Would you return, word for word, the lines of the data below from the line with "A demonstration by" through the line with "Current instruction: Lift", and no others?

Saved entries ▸

--- START ---

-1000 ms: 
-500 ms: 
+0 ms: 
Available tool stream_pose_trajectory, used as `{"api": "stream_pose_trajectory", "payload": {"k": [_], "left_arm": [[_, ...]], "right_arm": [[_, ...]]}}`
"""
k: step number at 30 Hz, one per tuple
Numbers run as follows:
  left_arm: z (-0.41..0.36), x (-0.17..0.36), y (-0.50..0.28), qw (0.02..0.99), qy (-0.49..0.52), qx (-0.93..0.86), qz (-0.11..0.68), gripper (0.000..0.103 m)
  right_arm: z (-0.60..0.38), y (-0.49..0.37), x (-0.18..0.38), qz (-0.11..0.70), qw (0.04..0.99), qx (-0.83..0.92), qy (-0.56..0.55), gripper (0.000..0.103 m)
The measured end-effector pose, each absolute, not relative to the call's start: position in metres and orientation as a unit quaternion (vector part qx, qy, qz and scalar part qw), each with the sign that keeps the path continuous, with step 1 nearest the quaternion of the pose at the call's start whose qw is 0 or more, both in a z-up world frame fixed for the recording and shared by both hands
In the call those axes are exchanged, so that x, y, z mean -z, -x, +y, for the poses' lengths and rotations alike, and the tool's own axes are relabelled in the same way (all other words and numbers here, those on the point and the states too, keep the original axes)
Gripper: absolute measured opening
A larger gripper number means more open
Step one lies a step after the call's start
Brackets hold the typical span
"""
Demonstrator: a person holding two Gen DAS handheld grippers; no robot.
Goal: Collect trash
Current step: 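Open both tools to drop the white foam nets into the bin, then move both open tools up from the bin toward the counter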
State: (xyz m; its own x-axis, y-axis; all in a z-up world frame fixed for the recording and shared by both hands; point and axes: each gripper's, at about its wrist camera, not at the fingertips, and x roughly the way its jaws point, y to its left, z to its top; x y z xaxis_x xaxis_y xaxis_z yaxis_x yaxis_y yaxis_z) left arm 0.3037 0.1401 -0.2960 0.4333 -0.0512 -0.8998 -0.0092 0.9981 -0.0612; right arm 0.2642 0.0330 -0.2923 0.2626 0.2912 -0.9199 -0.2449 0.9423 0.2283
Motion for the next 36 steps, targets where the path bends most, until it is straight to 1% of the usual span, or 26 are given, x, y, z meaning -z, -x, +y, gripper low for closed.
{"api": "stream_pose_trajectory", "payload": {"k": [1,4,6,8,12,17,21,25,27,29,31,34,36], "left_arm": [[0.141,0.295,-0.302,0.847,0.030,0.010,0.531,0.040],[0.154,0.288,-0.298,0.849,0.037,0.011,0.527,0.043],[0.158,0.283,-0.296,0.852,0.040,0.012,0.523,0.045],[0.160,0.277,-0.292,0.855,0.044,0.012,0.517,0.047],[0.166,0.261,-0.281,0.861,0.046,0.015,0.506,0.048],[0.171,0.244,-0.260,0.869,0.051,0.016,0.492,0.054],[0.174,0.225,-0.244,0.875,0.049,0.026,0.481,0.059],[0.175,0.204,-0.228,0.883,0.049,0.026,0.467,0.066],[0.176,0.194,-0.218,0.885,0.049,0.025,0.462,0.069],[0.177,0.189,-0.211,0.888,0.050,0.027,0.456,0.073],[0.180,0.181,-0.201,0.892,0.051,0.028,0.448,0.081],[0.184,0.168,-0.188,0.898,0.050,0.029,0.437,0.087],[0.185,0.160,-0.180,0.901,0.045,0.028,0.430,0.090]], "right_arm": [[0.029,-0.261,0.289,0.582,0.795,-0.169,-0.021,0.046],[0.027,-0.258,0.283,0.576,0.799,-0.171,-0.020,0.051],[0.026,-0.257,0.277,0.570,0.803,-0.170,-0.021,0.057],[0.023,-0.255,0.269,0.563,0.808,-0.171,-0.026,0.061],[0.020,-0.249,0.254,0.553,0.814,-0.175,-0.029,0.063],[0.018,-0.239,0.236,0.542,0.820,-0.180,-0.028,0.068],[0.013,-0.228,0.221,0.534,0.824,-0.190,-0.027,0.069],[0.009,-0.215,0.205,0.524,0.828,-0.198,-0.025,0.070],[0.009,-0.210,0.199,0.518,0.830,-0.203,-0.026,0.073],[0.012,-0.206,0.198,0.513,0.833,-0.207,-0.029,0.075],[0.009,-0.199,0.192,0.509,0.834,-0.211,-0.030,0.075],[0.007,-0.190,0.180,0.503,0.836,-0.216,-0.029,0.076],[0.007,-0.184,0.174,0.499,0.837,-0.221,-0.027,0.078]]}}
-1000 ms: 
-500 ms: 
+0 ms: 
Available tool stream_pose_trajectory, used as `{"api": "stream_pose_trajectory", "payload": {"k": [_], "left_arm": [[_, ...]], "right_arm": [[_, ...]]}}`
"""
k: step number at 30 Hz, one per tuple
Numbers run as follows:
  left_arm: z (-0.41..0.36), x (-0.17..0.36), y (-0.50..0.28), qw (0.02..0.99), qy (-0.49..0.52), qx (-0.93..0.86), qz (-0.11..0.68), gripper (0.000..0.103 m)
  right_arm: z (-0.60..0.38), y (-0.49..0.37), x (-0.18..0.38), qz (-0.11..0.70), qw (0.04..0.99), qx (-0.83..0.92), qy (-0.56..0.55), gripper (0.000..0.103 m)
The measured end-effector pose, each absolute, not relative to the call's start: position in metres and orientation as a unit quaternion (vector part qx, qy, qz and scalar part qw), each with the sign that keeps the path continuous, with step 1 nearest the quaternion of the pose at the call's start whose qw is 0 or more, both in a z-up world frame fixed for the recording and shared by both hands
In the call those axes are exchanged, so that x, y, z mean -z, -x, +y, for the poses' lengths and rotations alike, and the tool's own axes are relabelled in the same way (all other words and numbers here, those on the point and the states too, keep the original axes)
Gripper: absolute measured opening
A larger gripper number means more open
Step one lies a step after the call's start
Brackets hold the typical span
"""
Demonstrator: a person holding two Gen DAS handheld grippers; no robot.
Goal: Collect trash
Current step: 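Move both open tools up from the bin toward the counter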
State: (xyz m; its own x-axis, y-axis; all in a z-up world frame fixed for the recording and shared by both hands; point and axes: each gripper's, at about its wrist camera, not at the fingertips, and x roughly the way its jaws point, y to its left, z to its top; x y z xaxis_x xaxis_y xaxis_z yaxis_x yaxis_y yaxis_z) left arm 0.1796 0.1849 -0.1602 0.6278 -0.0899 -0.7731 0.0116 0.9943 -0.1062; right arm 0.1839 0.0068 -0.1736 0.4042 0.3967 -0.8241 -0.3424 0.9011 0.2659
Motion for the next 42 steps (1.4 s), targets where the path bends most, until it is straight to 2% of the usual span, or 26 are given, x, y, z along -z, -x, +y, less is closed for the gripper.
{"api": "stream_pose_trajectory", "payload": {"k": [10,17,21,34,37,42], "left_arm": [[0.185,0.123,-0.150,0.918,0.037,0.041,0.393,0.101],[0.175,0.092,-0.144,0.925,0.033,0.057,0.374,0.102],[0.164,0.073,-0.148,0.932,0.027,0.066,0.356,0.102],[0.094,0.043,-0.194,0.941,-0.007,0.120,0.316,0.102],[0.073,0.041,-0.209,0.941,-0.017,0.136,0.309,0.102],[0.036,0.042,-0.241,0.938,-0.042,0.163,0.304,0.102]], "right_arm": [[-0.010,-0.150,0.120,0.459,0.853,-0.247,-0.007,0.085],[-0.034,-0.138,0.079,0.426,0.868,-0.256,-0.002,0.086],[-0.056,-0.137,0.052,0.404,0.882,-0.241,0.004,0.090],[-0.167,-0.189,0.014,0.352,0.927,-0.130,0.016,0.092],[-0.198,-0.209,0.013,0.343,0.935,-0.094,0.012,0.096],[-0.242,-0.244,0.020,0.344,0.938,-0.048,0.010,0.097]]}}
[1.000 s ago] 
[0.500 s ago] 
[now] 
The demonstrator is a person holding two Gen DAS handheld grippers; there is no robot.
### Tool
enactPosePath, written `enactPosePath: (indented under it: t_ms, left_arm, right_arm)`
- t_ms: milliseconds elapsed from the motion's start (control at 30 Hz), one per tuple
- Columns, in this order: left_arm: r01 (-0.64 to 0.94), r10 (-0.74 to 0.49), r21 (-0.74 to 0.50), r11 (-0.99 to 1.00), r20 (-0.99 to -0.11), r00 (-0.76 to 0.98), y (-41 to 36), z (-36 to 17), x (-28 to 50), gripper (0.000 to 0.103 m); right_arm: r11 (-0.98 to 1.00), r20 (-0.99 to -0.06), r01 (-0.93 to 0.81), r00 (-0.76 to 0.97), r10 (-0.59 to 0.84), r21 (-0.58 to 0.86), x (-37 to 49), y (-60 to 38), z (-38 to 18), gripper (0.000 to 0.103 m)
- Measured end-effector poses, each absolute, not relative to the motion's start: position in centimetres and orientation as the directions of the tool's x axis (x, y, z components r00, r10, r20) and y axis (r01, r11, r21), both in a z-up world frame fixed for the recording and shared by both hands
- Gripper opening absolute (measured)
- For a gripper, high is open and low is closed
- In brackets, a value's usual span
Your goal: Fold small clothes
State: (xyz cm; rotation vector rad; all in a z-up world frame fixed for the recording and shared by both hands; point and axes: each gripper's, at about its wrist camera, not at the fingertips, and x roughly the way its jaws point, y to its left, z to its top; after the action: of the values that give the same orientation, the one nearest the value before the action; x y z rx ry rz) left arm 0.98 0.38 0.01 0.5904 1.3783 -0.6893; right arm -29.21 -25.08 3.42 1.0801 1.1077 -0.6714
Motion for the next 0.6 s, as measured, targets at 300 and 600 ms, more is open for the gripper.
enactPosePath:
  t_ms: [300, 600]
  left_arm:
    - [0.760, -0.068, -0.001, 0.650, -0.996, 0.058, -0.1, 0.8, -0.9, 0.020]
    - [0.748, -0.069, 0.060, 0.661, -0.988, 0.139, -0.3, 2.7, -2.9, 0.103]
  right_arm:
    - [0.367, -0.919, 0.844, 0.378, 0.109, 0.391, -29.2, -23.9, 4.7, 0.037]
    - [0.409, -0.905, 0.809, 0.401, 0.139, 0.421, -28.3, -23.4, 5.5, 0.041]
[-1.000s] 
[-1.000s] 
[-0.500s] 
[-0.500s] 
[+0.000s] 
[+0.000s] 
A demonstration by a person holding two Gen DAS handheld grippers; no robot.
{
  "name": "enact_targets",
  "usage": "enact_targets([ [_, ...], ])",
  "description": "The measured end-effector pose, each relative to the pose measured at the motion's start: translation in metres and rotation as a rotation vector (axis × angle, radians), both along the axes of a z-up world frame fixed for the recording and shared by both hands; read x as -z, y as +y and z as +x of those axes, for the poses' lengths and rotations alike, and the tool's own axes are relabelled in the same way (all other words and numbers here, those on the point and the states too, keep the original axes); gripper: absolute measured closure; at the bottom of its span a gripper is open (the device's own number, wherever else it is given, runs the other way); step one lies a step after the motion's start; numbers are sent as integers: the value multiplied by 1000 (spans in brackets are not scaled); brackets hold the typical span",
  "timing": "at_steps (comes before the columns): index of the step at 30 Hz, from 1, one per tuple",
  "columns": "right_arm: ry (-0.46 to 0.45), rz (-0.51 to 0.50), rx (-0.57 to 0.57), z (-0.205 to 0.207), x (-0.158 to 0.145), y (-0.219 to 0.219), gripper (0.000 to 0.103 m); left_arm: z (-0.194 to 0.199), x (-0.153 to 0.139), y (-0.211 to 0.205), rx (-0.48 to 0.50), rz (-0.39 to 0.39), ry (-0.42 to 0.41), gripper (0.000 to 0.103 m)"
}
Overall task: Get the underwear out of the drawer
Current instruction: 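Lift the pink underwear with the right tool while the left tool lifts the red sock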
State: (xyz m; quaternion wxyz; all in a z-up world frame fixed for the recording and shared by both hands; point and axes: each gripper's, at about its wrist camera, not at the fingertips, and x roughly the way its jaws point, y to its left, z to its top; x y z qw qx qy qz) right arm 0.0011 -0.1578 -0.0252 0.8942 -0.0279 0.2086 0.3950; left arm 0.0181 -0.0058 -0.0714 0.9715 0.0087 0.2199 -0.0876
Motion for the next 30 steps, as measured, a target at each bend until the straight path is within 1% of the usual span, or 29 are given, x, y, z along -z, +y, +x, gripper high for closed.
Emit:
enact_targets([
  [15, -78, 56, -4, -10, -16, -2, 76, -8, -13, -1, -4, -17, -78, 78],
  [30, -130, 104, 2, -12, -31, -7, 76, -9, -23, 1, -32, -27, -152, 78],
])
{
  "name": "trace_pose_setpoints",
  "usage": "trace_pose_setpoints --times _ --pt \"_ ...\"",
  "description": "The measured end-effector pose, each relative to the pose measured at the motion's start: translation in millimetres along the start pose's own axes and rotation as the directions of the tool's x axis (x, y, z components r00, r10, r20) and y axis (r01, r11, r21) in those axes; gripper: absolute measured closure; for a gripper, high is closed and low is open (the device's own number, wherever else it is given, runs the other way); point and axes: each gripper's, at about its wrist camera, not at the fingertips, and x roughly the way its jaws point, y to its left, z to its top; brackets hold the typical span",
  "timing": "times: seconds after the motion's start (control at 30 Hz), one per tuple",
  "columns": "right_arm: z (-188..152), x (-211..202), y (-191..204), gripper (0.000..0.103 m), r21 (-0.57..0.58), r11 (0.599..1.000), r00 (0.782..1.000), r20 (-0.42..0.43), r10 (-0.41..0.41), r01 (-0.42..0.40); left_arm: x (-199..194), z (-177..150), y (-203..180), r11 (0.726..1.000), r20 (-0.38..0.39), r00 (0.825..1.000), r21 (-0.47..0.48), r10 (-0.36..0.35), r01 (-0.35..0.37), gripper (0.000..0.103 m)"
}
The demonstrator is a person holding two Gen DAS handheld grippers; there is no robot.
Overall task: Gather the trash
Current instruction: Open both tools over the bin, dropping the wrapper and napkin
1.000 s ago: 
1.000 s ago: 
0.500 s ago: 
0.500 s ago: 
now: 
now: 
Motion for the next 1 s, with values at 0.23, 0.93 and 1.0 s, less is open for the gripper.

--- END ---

Exercise solution ▸
A demonstration by a person holding two Gen DAS handheld grippers; no robot.
{
  "name": "enact_targets",
  "usage": "enact_targets([ [_, ...], ])",
  "description": "The measured end-effector pose, each relative to the pose measured at the motion's start: translation in metres and rotation as a rotation vector (axis × angle, radians), both along the axes of a z-up world frame fixed for the recording and shared by both hands; read x as -z, y as +y and z as +x of those axes, for the poses' lengths and rotations alike, and the tool's own axes are relabelled in the same way (all other words and numbers here, those on the point and the states too, keep the original axes); gripper: absolute measured closure; at the bottom of its span a gripper is open (the device's own number, wherever else it is given, runs the other way); step one lies a step after the motion's start; numbers are sent as integers: the value multiplied by 1000 (spans in brackets are not scaled); brackets hold the typical span",
  "timing": "at_steps (comes before the columns): index of the step at 30 Hz, from 1, one per tuple",
  "columns": "right_arm: ry (-0.46 to 0.45), rz (-0.51 to 0.50), rx (-0.57 to 0.57), z (-0.205 to 0.207), x (-0.158 to 0.145), y (-0.219 to 0.219), gripper (0.000 to 0.103 m); left_arm: z (-0.194 to 0.199), x (-0.153 to 0.139), y (-0.211 to 0.205), rx (-0.48 to 0.50), rz (-0.39 to 0.39), ry (-0.42 to 0.41), gripper (0.000 to 0.103 m)"
}
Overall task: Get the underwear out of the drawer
Current instruction: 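Lift the pink underwear with the right tool while the left tool lifts the red sock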

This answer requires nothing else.